To be honest, once the tank is cycled and mature, pH usually just stays the same. The exceptions are if you are using a lot of bogwood and have low KH; if you are using coral or limestone to increase hardness when you have low KH; you don't do nearly enough water changes and end up with old tank syndrome - especially if you have low KH.
You may notice a theme here
KH keeps the pH stable. You are only really in danger of changing if you have low KH. Or if you add chemicals to alter it, which are not a good idea in the first place just because of problems with rebounding pH.
If you use RO water, you have to make sure you are mixing it with the right amount of tapwater or mineralisations salts. I don't use RO, but I'm sure that people who do check their hardness and pH more often than people who don't.

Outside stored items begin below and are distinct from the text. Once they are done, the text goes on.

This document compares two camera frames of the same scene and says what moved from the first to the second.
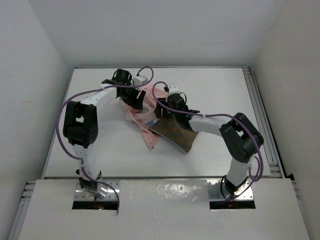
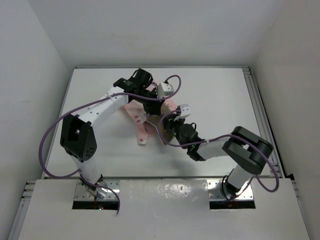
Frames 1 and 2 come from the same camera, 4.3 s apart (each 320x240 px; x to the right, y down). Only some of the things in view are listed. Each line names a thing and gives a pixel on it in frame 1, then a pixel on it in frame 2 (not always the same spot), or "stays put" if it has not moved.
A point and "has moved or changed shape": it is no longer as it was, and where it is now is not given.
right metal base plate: [214, 190] stays put
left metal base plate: [81, 194] stays put
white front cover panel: [167, 209] stays put
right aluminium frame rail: [276, 167] stays put
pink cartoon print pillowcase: [144, 118] has moved or changed shape
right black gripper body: [163, 109] → [170, 124]
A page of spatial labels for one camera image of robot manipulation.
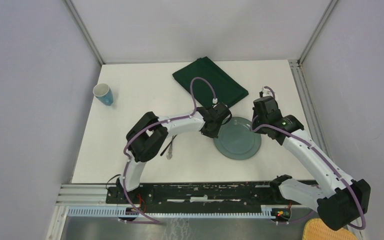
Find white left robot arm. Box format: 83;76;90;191
118;103;232;204

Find dark green cloth placemat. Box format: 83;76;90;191
172;57;249;108

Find silver fork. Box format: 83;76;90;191
166;136;175;160

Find white slotted cable duct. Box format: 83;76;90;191
66;205;276;220

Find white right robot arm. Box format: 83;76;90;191
251;96;371;231

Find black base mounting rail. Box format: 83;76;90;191
105;180;301;215

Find blue ceramic mug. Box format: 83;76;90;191
92;83;114;106

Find teal ceramic dinner plate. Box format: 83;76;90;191
213;116;262;161

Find black spoon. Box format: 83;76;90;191
160;135;176;156

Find aluminium frame rails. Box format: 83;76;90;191
46;183;113;240

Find yellow woven basket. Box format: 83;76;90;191
302;218;358;240

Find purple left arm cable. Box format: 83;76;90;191
117;77;219;225

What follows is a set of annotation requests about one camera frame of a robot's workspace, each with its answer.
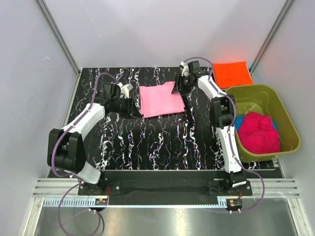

Seachem also make an ammonia alert, but I've read that it can take up to 4 hours to change colour
Someone else reckons it takes 15 mins to go up, the 4 hours is the time it takes to go back down after the ammonia had been removed by a water change. One advantage to the ammonia alert is that it only reads ammonia, not ammonia + ammonium like the liquid testers so it only shows the 'dangerous' amount of ammonia in the tank.
But unless you do something to kill your bacteria, or overload them in some way, ammonia should stay at zero. Are they useful for cycling? Not having used one, I can't really say.